This iconic Russian ballad by Mikhail Shufutinsky, composed by Igor Krutoy, doesn’t say much — at least not directly.
There’s no dramatic breakup. No tears.
The man simply asks one thing:
“Just dream of Palma de Mallorca. Or Nice. Or a quiet forest near Moscow. As long as we’re together.”
But he isn’t next to her.
He’s somewhere else, hoping her sleep brings warmth.
He knows they will talk again.
He believes in love, but lives in absence.
It’s a soft, aching way to express care without control.
A grown man’s vulnerability.
An understanding that love, sometimes, is letting time pass.
Walls Without Windows — “Another Brick in the Wall”
Then there’s Pink Floyd. Different country. Different context.
Same silence — but louder.
“Daddy’s flown across the ocean…
Daddy, what’d’ja leave behind for me?”
This song isn’t about romance.
Es geht um loss, resentment, and emotional repression.
Teachers. Fathers. Systems.
All become bricks in the wall that isolates the child from his own emotions.
Here, silence is not gentle.
It’s forced. Institutionalized.
And that’s what makes the voice rise —
“No dark sarcasm in the classroom…
Hey, teacher! Leave those kids alone!”
Two Versions of Silence
One man whispers hope in the early morning.
The other screams through electric guitars.

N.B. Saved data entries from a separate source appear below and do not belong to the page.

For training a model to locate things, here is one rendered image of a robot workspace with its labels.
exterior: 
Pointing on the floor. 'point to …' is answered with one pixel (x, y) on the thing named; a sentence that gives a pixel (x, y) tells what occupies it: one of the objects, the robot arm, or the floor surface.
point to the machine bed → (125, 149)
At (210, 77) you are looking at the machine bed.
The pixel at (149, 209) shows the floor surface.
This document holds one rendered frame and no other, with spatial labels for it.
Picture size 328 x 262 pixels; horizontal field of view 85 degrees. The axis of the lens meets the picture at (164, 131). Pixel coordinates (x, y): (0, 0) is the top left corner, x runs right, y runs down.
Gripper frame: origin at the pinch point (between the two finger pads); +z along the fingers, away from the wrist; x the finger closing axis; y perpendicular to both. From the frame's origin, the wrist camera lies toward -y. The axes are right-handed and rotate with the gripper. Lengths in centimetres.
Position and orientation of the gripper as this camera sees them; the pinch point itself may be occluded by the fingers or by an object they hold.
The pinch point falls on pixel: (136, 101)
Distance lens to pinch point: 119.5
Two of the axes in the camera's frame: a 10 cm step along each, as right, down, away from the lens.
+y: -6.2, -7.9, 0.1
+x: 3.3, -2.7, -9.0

But both are telling the truth — in their own cultural language.
Shufutinsky’s ballad shows that tenderness doesn’t need explanations.
Floyd’s anthem shows that not speaking can be a wound.
Why This Belongs in a Language School Blog
Because language is not just words — it’s expression.
And sometimes, the most powerful expression…
is the absence of it.
As language learners, we often focus on vocabulary and grammar. But if we want to truly understand how people communicate, we have to listen to what’s nicht said. That’s where culture lives.
And before we even try to say something in another language, we must ask ourselves: what exactly do we want to say — and why?
Often, the problem is not the foreign words we don’t know —
but the native thoughts we haven’t yet clarified.
Translation doesn’t start with dictionaries. It starts with understanding.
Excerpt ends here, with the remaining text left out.